Tuesday, March 10, 2009

The ultimate ruling on penultimate

Wallace Shawn's character in The Princess Bride continually used the word “inconceivable.” Mandy Patinkin's character noted, “you keep using that word; I don’t think it means what you think it means.”

Let’s have the ultimate ruling on another word that’s often used in ways that the user doesn’t mean… “penultimate.”

“Sole Mio (one of our favorite Chicago restaurants, long since closed, the victim of rent increases we suppose) has the penultimate tiramisu” we were once told by a friend.

“She is the penultimate ride” one of our male friends once said about a car (or a woman, we can’t remember which).

We cast our idiot flag upon those usages.

Unless they meant that the tiramisu or ride/babe in question was the one just before the last one, they were making one of the ultimate vocabulary faux pas.

As an aside, isn’t it interesting that “faux pas” is the plural of “faux pas?” But we digress…

Penultimate: second from the last. November is the penultimate month of the year. Ultimate: final or best. The run is the ultimate leg of most triathlons. BMW is the ultimate driving machine.
N.B. if you really want to show off, “antepenultimate” is the one before the penultimate.

5 comments:

Debra Snider said...

There is little I love more than a fellow headcase on proper usage, grammar and punctuation. It is delightful to know that I am not cringing alone. Bravo, Stephen!
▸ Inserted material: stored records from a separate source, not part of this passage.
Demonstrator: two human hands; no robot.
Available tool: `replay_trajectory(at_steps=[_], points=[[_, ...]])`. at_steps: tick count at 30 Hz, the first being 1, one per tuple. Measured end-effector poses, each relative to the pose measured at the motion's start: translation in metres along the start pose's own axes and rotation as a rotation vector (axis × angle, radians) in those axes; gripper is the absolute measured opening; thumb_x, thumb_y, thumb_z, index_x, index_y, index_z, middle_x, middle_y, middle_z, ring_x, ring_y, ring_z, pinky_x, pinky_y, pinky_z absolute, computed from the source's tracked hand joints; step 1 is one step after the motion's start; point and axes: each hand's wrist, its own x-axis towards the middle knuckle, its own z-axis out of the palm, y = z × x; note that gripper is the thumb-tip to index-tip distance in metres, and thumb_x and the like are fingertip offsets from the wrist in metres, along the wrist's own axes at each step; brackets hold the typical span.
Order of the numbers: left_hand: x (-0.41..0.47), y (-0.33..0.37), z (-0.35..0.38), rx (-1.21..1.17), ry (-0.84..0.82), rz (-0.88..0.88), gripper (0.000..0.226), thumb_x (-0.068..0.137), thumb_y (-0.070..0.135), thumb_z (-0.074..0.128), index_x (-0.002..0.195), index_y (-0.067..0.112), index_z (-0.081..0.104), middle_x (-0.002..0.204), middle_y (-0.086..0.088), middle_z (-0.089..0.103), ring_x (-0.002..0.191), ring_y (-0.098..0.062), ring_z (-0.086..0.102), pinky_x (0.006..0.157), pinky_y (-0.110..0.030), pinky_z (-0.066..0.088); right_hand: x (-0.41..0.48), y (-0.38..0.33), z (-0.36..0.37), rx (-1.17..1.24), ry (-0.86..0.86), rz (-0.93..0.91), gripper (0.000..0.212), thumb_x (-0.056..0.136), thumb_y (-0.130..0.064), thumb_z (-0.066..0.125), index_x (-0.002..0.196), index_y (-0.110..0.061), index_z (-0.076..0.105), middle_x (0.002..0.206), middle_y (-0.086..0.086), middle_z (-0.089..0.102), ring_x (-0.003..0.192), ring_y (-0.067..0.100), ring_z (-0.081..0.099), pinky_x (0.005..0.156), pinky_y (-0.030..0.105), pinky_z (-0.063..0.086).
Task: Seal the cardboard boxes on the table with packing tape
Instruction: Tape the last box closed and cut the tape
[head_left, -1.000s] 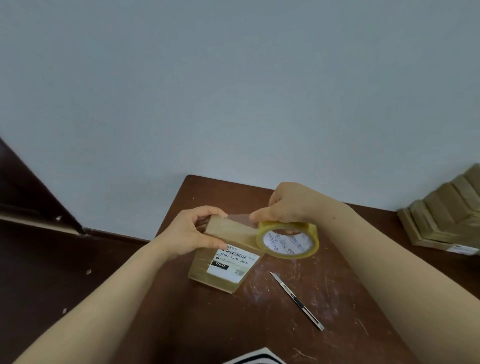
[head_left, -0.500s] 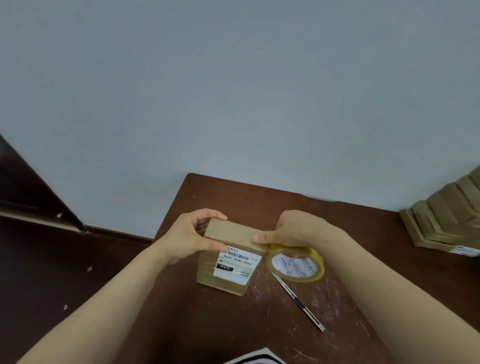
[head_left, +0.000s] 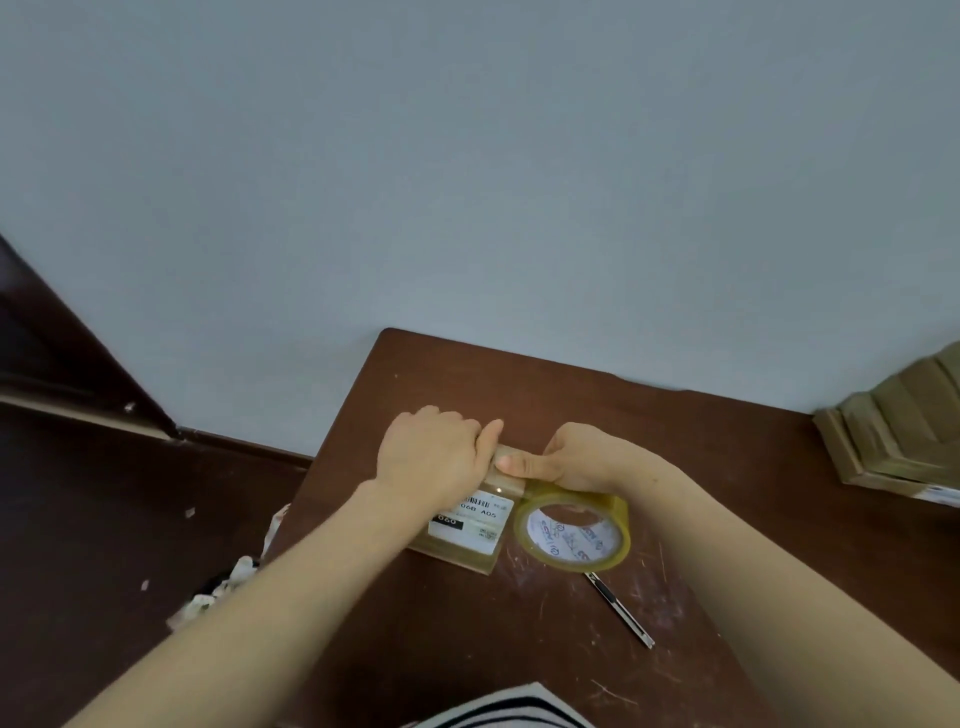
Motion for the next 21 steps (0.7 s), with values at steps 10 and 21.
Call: replay_trajectory(at_steps=[10, 21], points=[[0.0, 0.015, 0.019, 0.187, 0.085, 0.006, 0.062, 0.096, 0.045, 0.009, 0.086, 0.026, 0.067, 0.088, 0.008, 0.068, 0.087, -0.015, 0.058, 0.092, -0.034, 0.03, -0.004, 0.005, 0.031, 0.033, 0.291, -0.038, 0.07, 0.095, -0.064, 0.014, 0.046, -0.018, 0.037, 0.042, -0.006, 0.036, 0.044, 0.013, 0.039, 0.054, 0.029, 0.035], [0.023, 0.03, 0.004, 0.006, -0.156, -0.191, 0.086, 0.091, 0.069, 0.019, 0.151, 0.007, 0.013, 0.158, -0.017, -0.01, 0.146, -0.031, -0.009, 0.116, -0.043, -0.005, -0.044, -0.002, 0.045, 0.908, 0.059, 0.139, 0.022, 0.087, -0.014, 0.046, 0.07, -0.012, 0.059, 0.071, 0.005, 0.06, 0.062, 0.016, 0.057, 0.063, 0.026, 0.047]])
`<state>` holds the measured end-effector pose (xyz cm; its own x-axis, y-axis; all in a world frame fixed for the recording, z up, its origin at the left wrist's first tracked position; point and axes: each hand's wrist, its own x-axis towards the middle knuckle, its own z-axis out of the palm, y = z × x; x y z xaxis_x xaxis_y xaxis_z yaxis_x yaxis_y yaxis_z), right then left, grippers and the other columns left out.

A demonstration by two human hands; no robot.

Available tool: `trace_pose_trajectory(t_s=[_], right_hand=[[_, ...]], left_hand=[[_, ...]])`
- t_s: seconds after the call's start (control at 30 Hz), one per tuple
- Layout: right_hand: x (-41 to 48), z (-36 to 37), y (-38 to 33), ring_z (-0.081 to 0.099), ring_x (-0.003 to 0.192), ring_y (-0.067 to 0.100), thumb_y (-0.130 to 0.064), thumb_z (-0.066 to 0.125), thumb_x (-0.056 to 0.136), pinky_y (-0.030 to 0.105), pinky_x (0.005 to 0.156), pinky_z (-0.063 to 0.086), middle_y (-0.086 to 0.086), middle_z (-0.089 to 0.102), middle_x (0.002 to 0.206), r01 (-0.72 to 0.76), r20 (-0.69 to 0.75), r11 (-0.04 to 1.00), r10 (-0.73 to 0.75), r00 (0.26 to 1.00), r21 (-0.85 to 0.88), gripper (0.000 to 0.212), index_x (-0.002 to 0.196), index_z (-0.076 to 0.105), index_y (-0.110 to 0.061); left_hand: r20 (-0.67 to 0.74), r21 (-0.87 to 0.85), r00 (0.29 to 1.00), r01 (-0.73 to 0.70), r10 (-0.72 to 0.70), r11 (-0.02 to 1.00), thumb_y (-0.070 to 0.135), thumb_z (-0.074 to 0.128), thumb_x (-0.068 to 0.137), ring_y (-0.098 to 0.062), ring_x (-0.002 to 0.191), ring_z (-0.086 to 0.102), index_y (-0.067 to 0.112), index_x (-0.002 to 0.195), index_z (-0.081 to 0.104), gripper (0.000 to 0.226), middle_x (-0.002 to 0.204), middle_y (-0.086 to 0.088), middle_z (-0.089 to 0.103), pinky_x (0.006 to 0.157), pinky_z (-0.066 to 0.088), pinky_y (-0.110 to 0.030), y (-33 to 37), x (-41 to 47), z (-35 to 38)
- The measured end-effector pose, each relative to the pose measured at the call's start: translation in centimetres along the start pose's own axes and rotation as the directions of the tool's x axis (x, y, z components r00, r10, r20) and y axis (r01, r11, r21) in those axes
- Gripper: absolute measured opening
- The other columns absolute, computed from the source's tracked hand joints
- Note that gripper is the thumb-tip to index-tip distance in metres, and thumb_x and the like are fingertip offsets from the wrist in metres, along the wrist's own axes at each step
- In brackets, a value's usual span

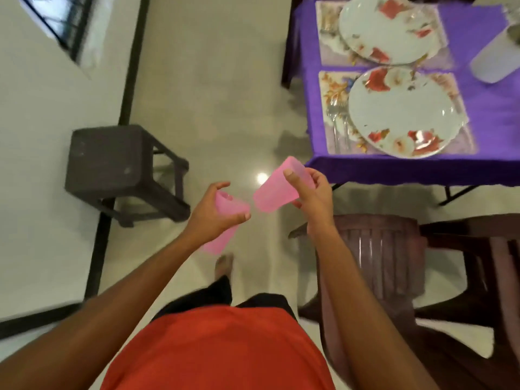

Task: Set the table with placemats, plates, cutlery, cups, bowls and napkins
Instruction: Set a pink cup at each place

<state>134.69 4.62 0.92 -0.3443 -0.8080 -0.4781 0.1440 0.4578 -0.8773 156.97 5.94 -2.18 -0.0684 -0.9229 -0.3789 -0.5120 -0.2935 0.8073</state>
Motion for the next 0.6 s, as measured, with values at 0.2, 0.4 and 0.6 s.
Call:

(I feel compelled to add that this will likely not be my penultimate, ultimate or antepenultimate comment on Idiot Flags.)

Anonymous said...

Stephen, what took you so long? Brilliant. May I add for your consideration the nasty habit of turning nouns into verbs?

Anonymous said...

My daughter, age 10, was correctly using all three (ultimate, penultimate, and antepenultimate) this weekend. This is not difficult, nor is it necessarily blog-worthy.

Jacob's Mom said...

Although I am not known for my proper grammar/spelling (so no critiquing this comment) or etiquette for that matter (oh, I almost forgot, that's you Stephen, not me ;-) Even I know the proper use of penultimate. And I used to get such pleasure hearing my old manager use it improperly on an almost daily basis. Ahhhh, the simple pleasures in life! And of course, it would take all the fun away to correct him! Schadenfreude!!!!

Unknown said...

I would love to hear your thoughts on "irregardless". Wiki tells me its a Boston thing, and sure enough the person I know who says it the most is from...Boston. which of course made me laugh my hiney off.